* _Assigned task_
Looking at the listing below, retype exactly the lines starting at the one containing "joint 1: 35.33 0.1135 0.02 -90" and ending at the one containing "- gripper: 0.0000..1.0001", both included, and nothing else.

——————

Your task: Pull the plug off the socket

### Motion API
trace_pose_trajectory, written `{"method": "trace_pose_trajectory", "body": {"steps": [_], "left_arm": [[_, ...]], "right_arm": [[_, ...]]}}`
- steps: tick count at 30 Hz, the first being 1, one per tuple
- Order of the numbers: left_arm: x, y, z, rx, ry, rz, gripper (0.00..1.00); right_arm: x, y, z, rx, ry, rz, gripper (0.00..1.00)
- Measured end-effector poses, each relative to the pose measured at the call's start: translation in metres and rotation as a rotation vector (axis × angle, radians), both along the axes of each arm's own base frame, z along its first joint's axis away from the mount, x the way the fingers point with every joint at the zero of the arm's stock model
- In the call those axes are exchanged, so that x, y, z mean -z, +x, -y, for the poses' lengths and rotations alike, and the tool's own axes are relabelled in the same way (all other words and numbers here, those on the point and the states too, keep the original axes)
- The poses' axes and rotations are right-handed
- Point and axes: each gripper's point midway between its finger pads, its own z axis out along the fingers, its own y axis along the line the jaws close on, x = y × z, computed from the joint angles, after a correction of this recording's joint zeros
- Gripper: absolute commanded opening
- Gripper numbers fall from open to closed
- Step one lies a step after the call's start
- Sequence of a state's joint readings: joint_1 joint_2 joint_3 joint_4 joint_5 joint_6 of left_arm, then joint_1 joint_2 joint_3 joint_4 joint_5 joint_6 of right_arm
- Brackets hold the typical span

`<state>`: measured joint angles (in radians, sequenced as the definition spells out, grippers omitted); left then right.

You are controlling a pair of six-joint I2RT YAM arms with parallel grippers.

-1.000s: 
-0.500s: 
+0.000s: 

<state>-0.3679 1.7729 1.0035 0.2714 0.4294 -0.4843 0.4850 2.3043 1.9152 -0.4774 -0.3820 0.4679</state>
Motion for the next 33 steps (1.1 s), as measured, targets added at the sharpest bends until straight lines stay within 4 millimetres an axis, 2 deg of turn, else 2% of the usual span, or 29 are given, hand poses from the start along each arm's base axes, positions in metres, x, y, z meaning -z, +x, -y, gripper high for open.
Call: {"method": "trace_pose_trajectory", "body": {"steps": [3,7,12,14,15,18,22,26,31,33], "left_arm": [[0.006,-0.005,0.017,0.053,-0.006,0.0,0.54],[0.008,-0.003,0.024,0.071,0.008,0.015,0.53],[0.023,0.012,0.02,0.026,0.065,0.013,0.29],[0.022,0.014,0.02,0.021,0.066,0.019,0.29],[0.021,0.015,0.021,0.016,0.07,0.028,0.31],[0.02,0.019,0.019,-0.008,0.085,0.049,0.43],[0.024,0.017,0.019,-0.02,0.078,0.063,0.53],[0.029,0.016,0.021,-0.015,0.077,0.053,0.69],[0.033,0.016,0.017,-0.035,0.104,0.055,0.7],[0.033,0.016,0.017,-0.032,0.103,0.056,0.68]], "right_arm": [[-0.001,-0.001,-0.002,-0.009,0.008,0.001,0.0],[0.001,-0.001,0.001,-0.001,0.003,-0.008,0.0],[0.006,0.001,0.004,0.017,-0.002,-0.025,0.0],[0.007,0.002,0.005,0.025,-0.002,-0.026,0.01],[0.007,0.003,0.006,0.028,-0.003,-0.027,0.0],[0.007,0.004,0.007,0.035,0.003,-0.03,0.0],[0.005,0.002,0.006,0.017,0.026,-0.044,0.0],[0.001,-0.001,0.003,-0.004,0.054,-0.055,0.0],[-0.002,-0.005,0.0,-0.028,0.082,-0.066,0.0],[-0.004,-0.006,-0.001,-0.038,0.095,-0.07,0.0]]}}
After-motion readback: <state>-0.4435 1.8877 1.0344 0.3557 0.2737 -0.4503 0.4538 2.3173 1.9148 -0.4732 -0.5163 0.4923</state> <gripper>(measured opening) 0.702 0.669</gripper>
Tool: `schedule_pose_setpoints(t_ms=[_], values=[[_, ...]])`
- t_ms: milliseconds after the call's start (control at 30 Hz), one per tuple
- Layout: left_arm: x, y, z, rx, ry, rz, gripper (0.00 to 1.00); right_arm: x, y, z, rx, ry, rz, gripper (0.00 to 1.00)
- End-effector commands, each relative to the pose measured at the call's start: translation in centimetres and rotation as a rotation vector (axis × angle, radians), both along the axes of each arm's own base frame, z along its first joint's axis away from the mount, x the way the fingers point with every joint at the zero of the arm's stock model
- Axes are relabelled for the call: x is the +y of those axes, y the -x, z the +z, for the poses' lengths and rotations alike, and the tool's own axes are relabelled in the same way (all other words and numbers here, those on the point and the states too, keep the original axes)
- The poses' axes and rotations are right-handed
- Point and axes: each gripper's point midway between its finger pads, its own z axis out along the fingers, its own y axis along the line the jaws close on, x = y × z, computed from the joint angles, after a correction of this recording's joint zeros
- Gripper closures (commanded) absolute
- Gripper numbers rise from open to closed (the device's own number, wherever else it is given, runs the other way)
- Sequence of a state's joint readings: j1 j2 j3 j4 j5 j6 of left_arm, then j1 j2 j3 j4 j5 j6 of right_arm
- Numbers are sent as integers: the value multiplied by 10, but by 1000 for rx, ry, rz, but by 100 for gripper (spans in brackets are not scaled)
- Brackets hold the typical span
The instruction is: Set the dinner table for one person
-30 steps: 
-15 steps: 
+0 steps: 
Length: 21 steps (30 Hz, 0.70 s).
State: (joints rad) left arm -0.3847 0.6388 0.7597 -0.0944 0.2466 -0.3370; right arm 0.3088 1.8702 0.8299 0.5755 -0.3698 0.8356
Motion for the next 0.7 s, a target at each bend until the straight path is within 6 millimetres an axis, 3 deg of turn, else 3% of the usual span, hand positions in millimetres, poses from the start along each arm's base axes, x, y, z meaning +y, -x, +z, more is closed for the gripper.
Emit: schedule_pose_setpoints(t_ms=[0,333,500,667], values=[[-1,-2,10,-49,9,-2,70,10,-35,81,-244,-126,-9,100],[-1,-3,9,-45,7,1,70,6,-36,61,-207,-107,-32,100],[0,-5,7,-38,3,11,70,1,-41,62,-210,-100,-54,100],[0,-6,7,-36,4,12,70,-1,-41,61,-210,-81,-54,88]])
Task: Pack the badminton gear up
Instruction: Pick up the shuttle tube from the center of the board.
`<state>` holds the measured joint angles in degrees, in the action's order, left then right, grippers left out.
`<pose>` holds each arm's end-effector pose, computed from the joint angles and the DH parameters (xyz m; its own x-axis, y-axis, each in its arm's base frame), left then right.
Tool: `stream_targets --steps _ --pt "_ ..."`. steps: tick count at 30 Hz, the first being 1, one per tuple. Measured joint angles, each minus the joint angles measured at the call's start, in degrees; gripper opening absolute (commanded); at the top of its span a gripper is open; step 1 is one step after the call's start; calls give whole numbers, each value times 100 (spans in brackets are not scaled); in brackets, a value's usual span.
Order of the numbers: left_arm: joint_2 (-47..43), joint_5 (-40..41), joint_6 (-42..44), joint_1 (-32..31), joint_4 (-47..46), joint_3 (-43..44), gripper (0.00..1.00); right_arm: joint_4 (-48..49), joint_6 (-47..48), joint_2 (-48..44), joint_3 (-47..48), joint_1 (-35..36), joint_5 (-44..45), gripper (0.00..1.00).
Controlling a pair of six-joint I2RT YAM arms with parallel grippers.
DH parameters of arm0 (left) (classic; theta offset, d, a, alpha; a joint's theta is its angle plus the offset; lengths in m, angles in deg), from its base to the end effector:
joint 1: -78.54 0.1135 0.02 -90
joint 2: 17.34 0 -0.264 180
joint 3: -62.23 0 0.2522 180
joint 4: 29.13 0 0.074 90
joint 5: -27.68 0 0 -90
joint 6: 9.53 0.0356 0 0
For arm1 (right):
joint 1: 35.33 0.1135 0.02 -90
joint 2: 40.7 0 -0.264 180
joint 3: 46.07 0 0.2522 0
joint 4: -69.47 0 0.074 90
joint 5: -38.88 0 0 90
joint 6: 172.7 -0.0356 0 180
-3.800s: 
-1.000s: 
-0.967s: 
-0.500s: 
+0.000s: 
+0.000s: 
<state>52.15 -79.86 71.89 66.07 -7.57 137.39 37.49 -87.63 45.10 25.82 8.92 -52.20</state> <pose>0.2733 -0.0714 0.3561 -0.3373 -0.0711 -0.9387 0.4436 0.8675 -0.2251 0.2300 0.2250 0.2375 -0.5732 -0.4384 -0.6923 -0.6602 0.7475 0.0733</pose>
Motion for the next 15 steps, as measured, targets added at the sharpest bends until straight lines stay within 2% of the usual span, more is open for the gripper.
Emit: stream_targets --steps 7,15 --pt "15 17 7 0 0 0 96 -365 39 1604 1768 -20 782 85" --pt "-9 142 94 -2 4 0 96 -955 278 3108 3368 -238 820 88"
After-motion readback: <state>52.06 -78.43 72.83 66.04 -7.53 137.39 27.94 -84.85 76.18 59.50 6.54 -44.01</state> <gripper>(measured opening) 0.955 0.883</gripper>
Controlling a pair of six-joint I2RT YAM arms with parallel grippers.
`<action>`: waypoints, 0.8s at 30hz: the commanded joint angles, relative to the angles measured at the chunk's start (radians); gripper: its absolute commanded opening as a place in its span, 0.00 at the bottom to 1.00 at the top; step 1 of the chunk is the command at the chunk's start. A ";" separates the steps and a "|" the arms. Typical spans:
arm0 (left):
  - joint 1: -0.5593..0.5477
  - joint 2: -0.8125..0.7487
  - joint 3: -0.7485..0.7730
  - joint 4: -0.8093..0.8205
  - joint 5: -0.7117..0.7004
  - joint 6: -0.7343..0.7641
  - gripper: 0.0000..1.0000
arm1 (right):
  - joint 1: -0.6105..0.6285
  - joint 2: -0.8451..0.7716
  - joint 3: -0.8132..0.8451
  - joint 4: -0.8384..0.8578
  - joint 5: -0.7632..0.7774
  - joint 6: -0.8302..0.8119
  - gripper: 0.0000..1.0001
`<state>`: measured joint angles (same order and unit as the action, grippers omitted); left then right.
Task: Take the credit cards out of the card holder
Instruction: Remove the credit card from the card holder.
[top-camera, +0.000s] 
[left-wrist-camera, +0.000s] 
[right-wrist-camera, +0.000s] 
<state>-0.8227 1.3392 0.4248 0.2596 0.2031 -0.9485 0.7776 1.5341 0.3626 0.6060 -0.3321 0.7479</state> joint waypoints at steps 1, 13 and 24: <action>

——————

* _Written answer_
joint 1: 35.33 0.1135 0.02 -90
joint 2: 40.7 0 -0.264 180
joint 3: 46.07 0 0.2522 0
joint 4: -69.47 0 0.074 90
joint 5: -38.88 0 0 90
joint 6: 172.7 -0.0356 0 180
-3.800s: 
-1.000s: 
-0.967s: 
-0.500s: 
+0.000s: 
+0.000s: 
<state>52.15 -79.86 71.89 66.07 -7.57 137.39 37.49 -87.63 45.10 25.82 8.92 -52.20</state> <pose>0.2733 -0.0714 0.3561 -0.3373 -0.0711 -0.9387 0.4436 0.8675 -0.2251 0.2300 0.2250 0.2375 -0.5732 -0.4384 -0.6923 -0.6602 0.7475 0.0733</pose>
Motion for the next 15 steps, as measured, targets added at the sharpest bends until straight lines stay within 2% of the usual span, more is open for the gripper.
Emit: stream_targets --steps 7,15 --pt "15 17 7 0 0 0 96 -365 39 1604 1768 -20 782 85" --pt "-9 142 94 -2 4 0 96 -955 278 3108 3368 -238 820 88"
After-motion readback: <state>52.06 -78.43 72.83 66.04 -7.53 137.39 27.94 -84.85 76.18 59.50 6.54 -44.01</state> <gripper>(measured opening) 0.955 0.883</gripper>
Controlling a pair of six-joint I2RT YAM arms with parallel grippers.
`<action>`: waypoints, 0.8s at 30hz: the commanded joint angles, relative to the angles measured at the chunk's start (radians); gripper: its absolute commanded opening as a place in its span, 0.00 at the bottom to 1.00 at the top; step 1 of the chunk is the command at the chunk's start. A ";" separates the steps and a "|" the arms. Typical spans:
arm0 (left):
  - joint 1: -0.5593..0.5477
  - joint 2: -0.8125..0.7487
  - joint 3: -0.7485..0.7730
  - joint 4: -0.8093..0.8205
  - joint 5: -0.7117..0.7004
  - joint 6: -0.7343..0.7641
  - gripper: 0.0000..1.0000
arm1 (right):
  - joint 1: -0.6105..0.6285
  - joint 2: -0.8451..0.7716
  - joint 3: -0.8132..0.8451
  - joint 4: -0.8384..0.8578
  - joint 5: -0.7632..0.7774
  - joint 6: -0.8302..0.8119
  - gripper: 0.0000..1.0001

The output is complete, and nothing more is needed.